Applicable Scenarios

  1. Workflow System Development: Provides reference for integrating LLM-assisted features
  2. Scientific Computing Education: Helps understand LLM limitations in specialized domains
  3. HPC Tool Development: Provides foundation for developing intelligent scientific computing tools

References

This research cites 33 relevant papers covering important works in scientific workflows, large language models, HPC, and other related fields, providing a solid theoretical foundation for the research.

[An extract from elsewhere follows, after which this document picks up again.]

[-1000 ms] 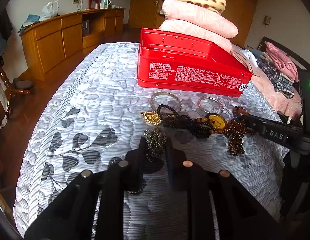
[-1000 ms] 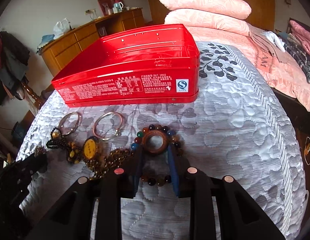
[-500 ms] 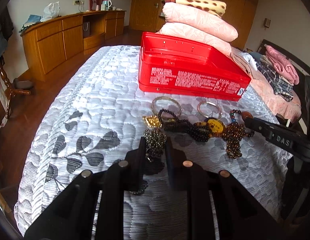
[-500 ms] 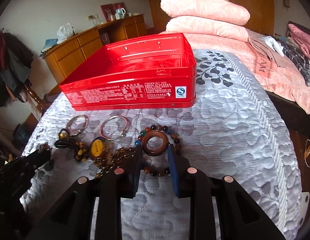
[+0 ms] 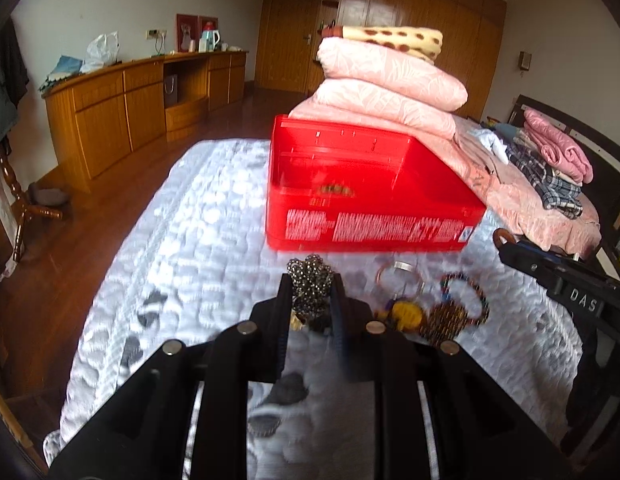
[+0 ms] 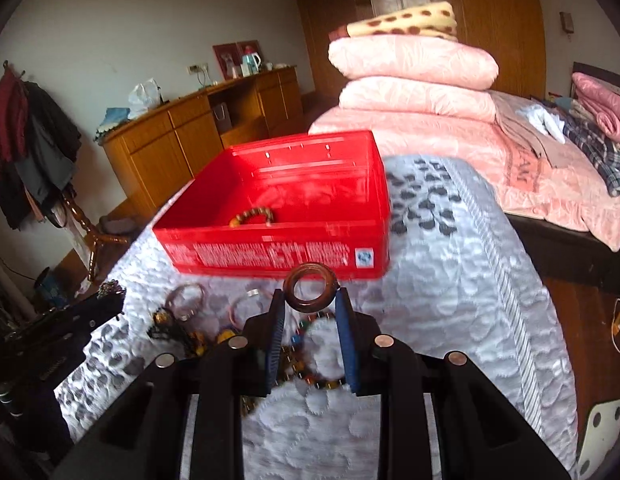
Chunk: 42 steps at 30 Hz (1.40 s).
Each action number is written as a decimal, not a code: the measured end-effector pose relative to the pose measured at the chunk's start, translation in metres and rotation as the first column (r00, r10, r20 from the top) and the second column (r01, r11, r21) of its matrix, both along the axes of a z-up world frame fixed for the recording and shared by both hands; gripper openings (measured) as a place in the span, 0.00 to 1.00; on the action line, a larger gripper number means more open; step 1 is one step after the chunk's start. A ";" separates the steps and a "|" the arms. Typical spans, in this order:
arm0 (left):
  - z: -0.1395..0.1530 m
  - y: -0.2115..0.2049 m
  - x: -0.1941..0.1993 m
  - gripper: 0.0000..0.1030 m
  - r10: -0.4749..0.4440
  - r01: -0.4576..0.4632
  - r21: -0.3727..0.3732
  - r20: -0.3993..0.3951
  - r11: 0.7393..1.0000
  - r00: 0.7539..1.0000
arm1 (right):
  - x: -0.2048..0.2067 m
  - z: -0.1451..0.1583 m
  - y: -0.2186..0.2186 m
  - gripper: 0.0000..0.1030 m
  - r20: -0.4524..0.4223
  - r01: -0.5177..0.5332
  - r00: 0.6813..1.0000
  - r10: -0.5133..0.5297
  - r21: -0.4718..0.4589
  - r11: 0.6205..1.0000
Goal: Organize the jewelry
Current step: 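Lower the chain and ring bracelet into the red tin while both tools open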
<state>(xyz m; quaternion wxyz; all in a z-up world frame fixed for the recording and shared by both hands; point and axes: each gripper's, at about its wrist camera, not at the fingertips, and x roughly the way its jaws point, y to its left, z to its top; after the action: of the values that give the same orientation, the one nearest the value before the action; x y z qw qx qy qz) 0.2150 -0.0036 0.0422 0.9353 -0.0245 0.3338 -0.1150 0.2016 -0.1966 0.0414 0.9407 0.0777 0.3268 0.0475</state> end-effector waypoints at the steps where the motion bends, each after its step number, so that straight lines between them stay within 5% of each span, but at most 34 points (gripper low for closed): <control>1: 0.003 -0.002 0.003 0.17 -0.001 0.001 0.000 0.007 1.000 1.000 | 0.003 0.002 0.001 0.25 0.005 -0.002 1.000 0.002 0.000 1.000; 15: 0.041 -0.032 0.086 0.17 -0.019 0.021 -0.023 0.058 1.000 0.998 | 0.074 0.027 0.003 0.25 0.044 -0.022 0.999 0.021 0.023 0.999; 23: 0.023 -0.050 0.140 0.17 -0.027 0.026 -0.021 -0.016 0.999 1.000 | 0.109 0.008 -0.001 0.25 -0.004 -0.017 1.000 0.017 0.050 0.999; 31: 0.002 -0.059 0.152 0.19 -0.037 0.037 0.005 -0.061 0.999 0.997 | 0.116 -0.003 -0.002 0.29 -0.033 -0.016 0.999 0.017 0.037 0.999; 33: 0.002 -0.058 0.151 0.36 -0.034 0.034 0.000 -0.059 0.999 0.998 | 0.116 -0.004 -0.003 0.30 -0.032 -0.013 0.999 0.015 0.046 0.999; 42: 0.029 -0.038 0.115 0.53 -0.001 0.001 0.006 0.053 1.000 0.999 | 0.088 0.001 -0.024 0.37 0.012 0.027 1.000 -0.028 0.101 0.995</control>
<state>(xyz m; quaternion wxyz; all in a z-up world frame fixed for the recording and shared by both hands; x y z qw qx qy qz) 0.3299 -0.0417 0.0708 0.9438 -0.0183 0.3093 -0.1152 0.2897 -0.2210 0.0422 0.9382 0.1293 0.3168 0.0516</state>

Summary: This is a pioneering research paper that systematically evaluates large language models' capabilities in the scientific workflow domain for the first time. The research reveals significant limitations of LLMs while also demonstrating the potential for performance improvement through appropriate techniques (such as few-shot prompting), laying the foundation for future research in this important area.